The Court will also award Defendant reasonable expenses incurred in bringing the instant Motion to Compel. Rule 37 provides the following: (A) If the Motion Is Granted (or Disclosure or Discovery Is Provided After Filing). If the motion is granted--or if the disclosure or requested discovery is provided after the motion was filed--the court must, after giving an opportunity to be heard, require the party or deponent whose conduct necessitated the motion, the party or attorney advising that conduct, or both to pay the movant’s reasonable expenses incurred in making the motion, including attorney's fees. But the court must not order this payment if:
(i) the movant filed the motion before attempting in good faith to obtain the disclosure or discovery without court action;
(ii) the opposing party’s nondisclosure, response, or objection was substantially justified; or
(iii) other circumstances make an award of expenses unjust.
Fed. R. Civ. P. 37(a)(5)(A). Plaintiff has not provided any arguments in support of a finding that the Defendant did not attempt in good faith to obtain the discovery at issue or that there are any circumstances that would make an award of expenses unjust. Accordingly, the Court will award reasonable expenses pursuant to Rule 37(a)(5)(A). Plaintiff’s counsel’s lack of participation in this matter is concerning. Counsel is advised that repeated failure to participate in discovery, as well as failure to comply with Court orders, will result in more significant sanctions in this matter, including dismissal of the case.
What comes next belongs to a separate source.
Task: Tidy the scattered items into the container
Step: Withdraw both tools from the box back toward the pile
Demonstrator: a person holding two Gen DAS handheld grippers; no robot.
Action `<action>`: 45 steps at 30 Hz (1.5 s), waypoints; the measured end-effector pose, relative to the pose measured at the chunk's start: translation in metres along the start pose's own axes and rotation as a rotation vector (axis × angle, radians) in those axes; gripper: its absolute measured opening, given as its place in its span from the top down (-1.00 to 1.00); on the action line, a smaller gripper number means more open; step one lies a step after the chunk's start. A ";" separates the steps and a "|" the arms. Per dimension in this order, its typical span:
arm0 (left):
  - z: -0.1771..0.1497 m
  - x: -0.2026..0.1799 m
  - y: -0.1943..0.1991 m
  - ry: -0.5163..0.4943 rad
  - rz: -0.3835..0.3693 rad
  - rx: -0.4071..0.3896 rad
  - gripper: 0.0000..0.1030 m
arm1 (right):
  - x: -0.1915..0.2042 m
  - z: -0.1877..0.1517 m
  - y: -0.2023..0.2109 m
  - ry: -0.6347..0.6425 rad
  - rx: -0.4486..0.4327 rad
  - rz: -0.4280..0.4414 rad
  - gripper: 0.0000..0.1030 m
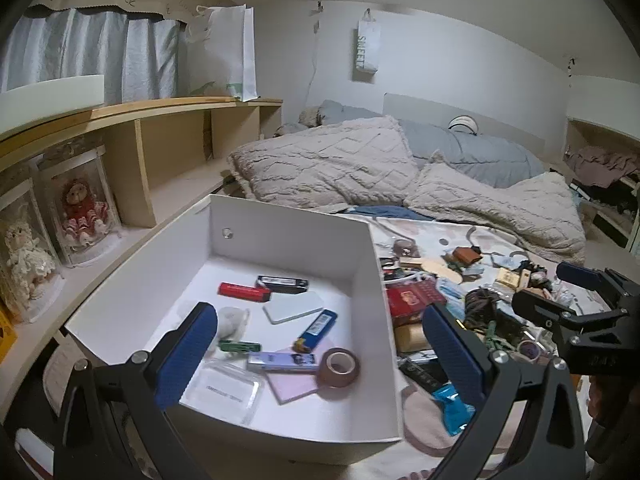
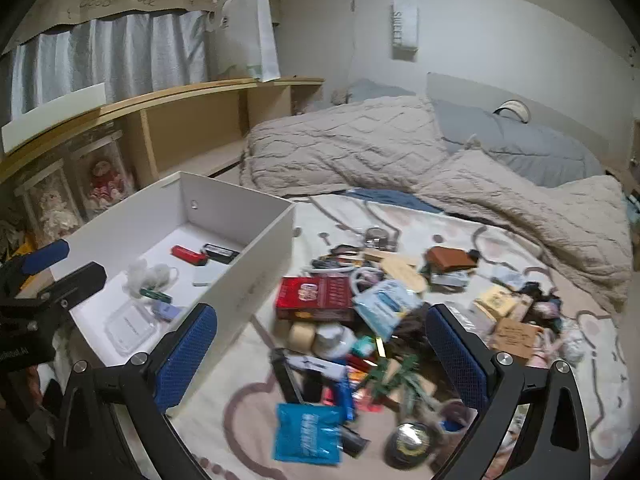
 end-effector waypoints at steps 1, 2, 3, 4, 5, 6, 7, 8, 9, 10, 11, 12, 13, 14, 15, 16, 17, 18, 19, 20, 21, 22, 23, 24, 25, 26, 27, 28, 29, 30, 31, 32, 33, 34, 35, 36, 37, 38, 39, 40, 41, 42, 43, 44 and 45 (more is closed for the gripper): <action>0.000 -0.005 0.001 0.001 -0.009 -0.003 -1.00 | -0.005 -0.001 0.003 -0.001 -0.003 -0.009 -1.00; -0.001 -0.009 0.001 -0.002 -0.019 -0.007 -1.00 | -0.010 -0.003 0.006 -0.005 -0.004 -0.017 -1.00; -0.002 -0.015 0.002 -0.006 -0.027 -0.010 -1.00 | -0.015 -0.005 0.009 -0.012 -0.003 -0.021 -1.00; -0.003 -0.019 0.003 -0.011 -0.029 -0.012 -1.00 | -0.020 -0.007 0.012 -0.021 -0.001 -0.022 -1.00; -0.004 -0.023 0.003 -0.016 -0.030 -0.013 -1.00 | -0.024 -0.009 0.015 -0.027 0.000 -0.024 -1.00; -0.005 -0.027 0.004 -0.022 -0.033 -0.015 -1.00 | -0.029 -0.010 0.018 -0.031 -0.001 -0.026 -1.00; -0.006 -0.032 0.004 -0.027 -0.036 -0.017 -1.00 | -0.032 -0.011 0.021 -0.033 -0.003 -0.030 -1.00; -0.006 -0.036 0.004 -0.030 -0.040 -0.019 -1.00 | -0.037 -0.013 0.024 -0.036 -0.007 -0.036 -1.00; -0.007 -0.041 0.005 -0.032 -0.046 -0.021 -1.00 | -0.042 -0.014 0.028 -0.039 -0.012 -0.043 -1.00; -0.008 -0.046 0.005 -0.032 -0.053 -0.023 -1.00 | -0.046 -0.015 0.031 -0.044 -0.014 -0.048 -1.00; -0.009 -0.051 0.005 -0.033 -0.061 -0.024 -1.00 | -0.051 -0.017 0.034 -0.050 -0.014 -0.051 -1.00; -0.010 -0.056 0.005 -0.034 -0.070 -0.024 -1.00 | -0.055 -0.019 0.036 -0.054 -0.012 -0.053 -1.00; -0.011 -0.061 0.005 -0.035 -0.076 -0.024 -1.00 | -0.059 -0.020 0.038 -0.058 -0.012 -0.058 -1.00; -0.012 -0.065 0.006 -0.036 -0.080 -0.024 -1.00 | -0.064 -0.023 0.042 -0.059 -0.014 -0.068 -1.00; -0.012 -0.069 0.005 -0.035 -0.086 -0.024 -1.00 | -0.069 -0.025 0.044 -0.059 -0.016 -0.077 -1.00; -0.013 -0.074 0.005 -0.033 -0.093 -0.024 -1.00 | -0.074 -0.026 0.047 -0.060 -0.018 -0.085 -1.00; -0.014 -0.078 0.005 -0.029 -0.099 -0.024 -1.00 | -0.079 -0.028 0.049 -0.063 -0.020 -0.093 -1.00; -0.016 -0.082 0.005 -0.025 -0.107 -0.023 -1.00 | -0.084 -0.030 0.052 -0.065 -0.022 -0.101 -1.00; -0.017 -0.086 0.005 -0.020 -0.115 -0.024 -1.00 | -0.088 -0.033 0.054 -0.064 -0.025 -0.112 -1.00; -0.018 -0.089 0.005 -0.016 -0.120 -0.025 -1.00 | -0.093 -0.035 0.056 -0.059 -0.029 -0.125 -1.00; -0.020 -0.094 0.005 -0.016 -0.127 -0.025 -1.00 | -0.097 -0.038 0.058 -0.054 -0.032 -0.137 -1.00; -0.022 -0.098 0.005 -0.019 -0.131 -0.024 -1.00 | -0.100 -0.040 0.060 -0.050 -0.033 -0.147 -1.00; -0.023 -0.102 0.004 -0.024 -0.131 -0.022 -1.00 | -0.104 -0.043 0.062 -0.047 -0.033 -0.156 -1.00; -0.025 -0.107 0.004 -0.031 -0.132 -0.021 -1.00 | -0.107 -0.045 0.064 -0.046 -0.034 -0.162 -1.00; -0.027 -0.111 0.004 -0.037 -0.132 -0.020 -1.00 | -0.111 -0.048 0.066 -0.046 -0.035 -0.169 -1.00; -0.029 -0.114 0.004 -0.042 -0.134 -0.019 -1.00 | -0.115 -0.051 0.068 -0.048 -0.036 -0.176 -1.00; -0.031 -0.118 0.004 -0.045 -0.137 -0.018 -1.00 | -0.118 -0.053 0.070 -0.052 -0.037 -0.180 -1.00; -0.033 -0.121 0.004 -0.045 -0.140 -0.017 -1.00 | -0.121 -0.055 0.071 -0.055 -0.038 -0.181 -1.00; -0.036 -0.125 0.004 -0.043 -0.146 -0.016 -1.00 | -0.125 -0.057 0.072 -0.058 -0.038 -0.184 -1.00; -0.037 -0.127 0.003 -0.041 -0.151 -0.014 -1.00 | -0.128 -0.060 0.074 -0.061 -0.039 -0.189 -1.00; -0.040 -0.130 0.003 -0.036 -0.158 -0.011 -1.00 | -0.131 -0.063 0.076 -0.062 -0.041 -0.195 -1.00; -0.042 -0.132 0.002 -0.032 -0.164 -0.009 -1.00 | -0.135 -0.066 0.077 -0.062 -0.043 -0.204 -1.00; -0.046 -0.135 0.001 -0.027 -0.172 -0.002 -1.00 | -0.138 -0.070 0.079 -0.061 -0.043 -0.212 -1.00; -0.048 -0.138 0.000 -0.024 -0.177 0.004 -1.00 | -0.142 -0.073 0.080 -0.061 -0.042 -0.220 -1.00; -0.050 -0.140 -0.001 -0.020 -0.182 0.011 -1.00 | -0.145 -0.077 0.081 -0.062 -0.039 -0.226 -1.00; -0.054 -0.144 -0.002 -0.017 -0.189 0.021 -1.00 | -0.148 -0.080 0.082 -0.064 -0.035 -0.230 -1.00; -0.056 -0.146 -0.004 -0.016 -0.192 0.028 -1.00 | -0.151 -0.082 0.082 -0.067 -0.031 -0.232 -1.00; -0.060 -0.149 -0.005 -0.018 -0.196 0.038 -1.00 | -0.154 -0.086 0.083 -0.070 -0.027 -0.234 -1.00; -0.063 -0.153 -0.007 -0.021 -0.199 0.047 -1.00 | -0.157 -0.089 0.083 -0.074 -0.023 -0.237 -1.00; -0.064 -0.155 -0.008 -0.025 -0.201 0.052 -1.00 | -0.161 -0.093 0.083 -0.078 -0.019 -0.242 -1.00; -0.067 -0.158 -0.008 -0.030 -0.202 0.058 -1.00 | -0.165 -0.098 0.083 -0.084 -0.014 -0.246 -1.00; -0.069 -0.160 -0.009 -0.032 -0.203 0.063 -1.00 | -0.168 -0.102 0.083 -0.091 -0.006 -0.249 -1.00; -0.070 -0.162 -0.010 -0.031 -0.205 0.068 -1.00 | -0.172 -0.106 0.081 -0.098 0.003 -0.252 -1.00; -0.071 -0.163 -0.011 -0.026 -0.208 0.074 -1.00 | -0.175 -0.110 0.080 -0.105 0.013 -0.257 -1.00; -0.074 -0.166 -0.012 -0.019 -0.215 0.084 -1.00 | -0.178 -0.114 0.079 -0.110 0.021 -0.260 -1.00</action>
Point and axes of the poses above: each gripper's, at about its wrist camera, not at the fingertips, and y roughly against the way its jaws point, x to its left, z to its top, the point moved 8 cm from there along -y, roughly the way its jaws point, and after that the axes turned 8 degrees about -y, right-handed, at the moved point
III. Conclusion For the foregoing reasons, IT IS ORDERED that Defendant’s Motion to Compel Discovery and Initial Disclosures (R. Doc. 22) is GRANTED. Plaintiff shall provide complete responses to the interrogatories and without objections other than those pertaining to any applicable privileges or immunities, or as otherwise detailed above, within 7 days of the date of this Order. IT IS FURTHER ORDERED that Defendant is entitled to an award of the reasonable
attorney’s fees and costs incurred in bringing its Motion to Compel, and that Plaintiff and Plaintiff’s counsel shall be responsible for such payment. In connection with these awards, the parties are to do the following: (1) If the parties are able to resolve this among themselves or otherwise agree to a reasonable amount of attorney’s fees and costs,1 Plaintiff and/or counsel shall pay that amount; (2) If the parties do not agree to a resolution, Defendant may, within 14 days of the docketing of this Order, file a Motion for Fees and Costs pursuant to Rule 37, setting forth the reasonable amount of costs and attorney’s fees (including evidentiary
support) incurred in obtaining this Order; and (3) Plaintiff shall, within 7 days of the filing of Defendant’s Motion for Fees and Costs, file any opposition pertaining to the imposition of the amounts requested by Defendant. Signed in Baton Rouge, Louisiana, on January 3, 2025. S RICHARD L. BOURGEOIS, JR.